(Recorded data)
============================================================
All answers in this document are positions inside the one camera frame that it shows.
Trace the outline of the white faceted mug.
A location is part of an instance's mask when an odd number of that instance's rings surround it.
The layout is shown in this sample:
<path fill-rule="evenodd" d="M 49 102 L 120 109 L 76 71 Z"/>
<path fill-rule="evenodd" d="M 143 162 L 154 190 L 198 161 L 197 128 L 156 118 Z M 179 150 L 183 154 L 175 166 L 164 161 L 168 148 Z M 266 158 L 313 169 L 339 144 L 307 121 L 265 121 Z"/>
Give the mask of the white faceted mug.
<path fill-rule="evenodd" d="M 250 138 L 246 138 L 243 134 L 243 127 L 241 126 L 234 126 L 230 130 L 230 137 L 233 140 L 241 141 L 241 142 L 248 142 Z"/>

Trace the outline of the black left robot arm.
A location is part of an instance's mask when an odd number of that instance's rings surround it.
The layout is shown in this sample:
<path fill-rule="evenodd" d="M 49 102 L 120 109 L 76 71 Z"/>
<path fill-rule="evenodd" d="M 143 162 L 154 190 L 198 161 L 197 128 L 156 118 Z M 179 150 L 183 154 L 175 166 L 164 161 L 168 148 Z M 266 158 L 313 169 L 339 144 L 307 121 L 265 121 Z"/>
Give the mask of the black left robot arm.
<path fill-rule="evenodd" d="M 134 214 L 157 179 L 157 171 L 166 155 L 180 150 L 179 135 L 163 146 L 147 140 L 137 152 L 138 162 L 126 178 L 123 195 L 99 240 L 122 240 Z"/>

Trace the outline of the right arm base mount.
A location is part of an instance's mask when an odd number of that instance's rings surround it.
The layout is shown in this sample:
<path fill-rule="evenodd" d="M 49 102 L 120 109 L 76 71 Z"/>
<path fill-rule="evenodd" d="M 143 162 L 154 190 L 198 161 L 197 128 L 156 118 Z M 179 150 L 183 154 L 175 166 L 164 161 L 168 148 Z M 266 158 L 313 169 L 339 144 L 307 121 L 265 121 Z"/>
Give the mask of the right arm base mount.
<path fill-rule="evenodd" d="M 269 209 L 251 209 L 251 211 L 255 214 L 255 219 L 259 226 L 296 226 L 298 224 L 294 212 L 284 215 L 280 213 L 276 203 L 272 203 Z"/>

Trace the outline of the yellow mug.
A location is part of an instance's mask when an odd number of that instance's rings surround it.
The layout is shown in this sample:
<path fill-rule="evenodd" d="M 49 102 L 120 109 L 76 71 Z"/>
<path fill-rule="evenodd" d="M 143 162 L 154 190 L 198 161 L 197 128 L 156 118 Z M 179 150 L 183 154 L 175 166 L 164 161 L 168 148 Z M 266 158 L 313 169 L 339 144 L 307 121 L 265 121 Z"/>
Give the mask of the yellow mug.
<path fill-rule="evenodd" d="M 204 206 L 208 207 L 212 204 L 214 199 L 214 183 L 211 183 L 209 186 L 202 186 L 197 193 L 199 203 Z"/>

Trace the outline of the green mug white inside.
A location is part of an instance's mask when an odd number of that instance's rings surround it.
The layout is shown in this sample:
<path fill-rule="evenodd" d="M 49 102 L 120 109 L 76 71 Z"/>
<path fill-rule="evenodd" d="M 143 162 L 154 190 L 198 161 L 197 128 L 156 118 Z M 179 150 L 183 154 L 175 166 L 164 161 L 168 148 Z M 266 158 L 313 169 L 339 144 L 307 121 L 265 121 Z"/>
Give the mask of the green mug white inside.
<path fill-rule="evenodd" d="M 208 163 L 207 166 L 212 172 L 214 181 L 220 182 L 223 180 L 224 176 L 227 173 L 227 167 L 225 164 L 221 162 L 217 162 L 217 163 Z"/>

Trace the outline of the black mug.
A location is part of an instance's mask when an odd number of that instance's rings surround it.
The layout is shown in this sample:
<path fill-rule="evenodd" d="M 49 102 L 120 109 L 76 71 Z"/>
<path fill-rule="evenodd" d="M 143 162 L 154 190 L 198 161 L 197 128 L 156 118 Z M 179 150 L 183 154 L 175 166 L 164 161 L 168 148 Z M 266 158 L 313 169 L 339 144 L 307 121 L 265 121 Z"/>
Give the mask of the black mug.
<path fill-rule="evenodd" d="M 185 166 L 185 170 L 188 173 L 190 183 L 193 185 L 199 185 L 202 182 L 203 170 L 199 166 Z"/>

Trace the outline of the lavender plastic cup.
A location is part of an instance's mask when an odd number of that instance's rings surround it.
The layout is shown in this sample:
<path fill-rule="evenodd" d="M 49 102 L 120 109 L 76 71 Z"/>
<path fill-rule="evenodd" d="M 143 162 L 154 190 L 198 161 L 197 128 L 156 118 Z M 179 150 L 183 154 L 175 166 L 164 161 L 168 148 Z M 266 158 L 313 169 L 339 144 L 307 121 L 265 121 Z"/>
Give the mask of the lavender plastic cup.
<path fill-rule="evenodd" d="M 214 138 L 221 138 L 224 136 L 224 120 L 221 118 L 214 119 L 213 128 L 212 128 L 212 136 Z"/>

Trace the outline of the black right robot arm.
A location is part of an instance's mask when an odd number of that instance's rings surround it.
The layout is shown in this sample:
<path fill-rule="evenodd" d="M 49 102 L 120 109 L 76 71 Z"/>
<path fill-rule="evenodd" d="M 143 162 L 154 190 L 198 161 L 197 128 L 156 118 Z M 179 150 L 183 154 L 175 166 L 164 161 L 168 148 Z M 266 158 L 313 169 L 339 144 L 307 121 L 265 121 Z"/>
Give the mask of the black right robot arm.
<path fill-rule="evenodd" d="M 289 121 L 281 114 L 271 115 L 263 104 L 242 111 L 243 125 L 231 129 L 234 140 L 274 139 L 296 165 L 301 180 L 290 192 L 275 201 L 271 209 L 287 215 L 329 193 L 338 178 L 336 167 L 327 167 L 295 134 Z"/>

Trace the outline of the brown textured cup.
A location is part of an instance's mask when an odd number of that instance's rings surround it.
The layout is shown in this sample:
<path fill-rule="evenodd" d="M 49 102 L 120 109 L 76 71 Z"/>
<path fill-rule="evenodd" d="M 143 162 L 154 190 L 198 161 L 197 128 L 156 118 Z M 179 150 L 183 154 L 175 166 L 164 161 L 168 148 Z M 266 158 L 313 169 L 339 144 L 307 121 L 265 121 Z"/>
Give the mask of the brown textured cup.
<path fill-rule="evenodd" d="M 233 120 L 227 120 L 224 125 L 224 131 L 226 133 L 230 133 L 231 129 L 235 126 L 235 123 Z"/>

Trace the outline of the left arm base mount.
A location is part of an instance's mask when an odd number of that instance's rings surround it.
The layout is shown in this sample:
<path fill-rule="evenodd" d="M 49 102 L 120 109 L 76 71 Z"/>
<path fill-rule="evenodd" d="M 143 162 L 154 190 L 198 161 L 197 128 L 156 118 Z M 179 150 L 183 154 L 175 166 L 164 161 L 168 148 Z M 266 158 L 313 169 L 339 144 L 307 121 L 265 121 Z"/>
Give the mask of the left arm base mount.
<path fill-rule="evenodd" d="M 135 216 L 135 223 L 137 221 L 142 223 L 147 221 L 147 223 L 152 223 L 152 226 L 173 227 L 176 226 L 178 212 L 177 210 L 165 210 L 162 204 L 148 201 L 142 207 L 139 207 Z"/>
============================================================
- [PROMPT]: Across the data, count every line where the string "outline" turns up, then write only that count.

- [ANSWER TO THIS PROBLEM]: 10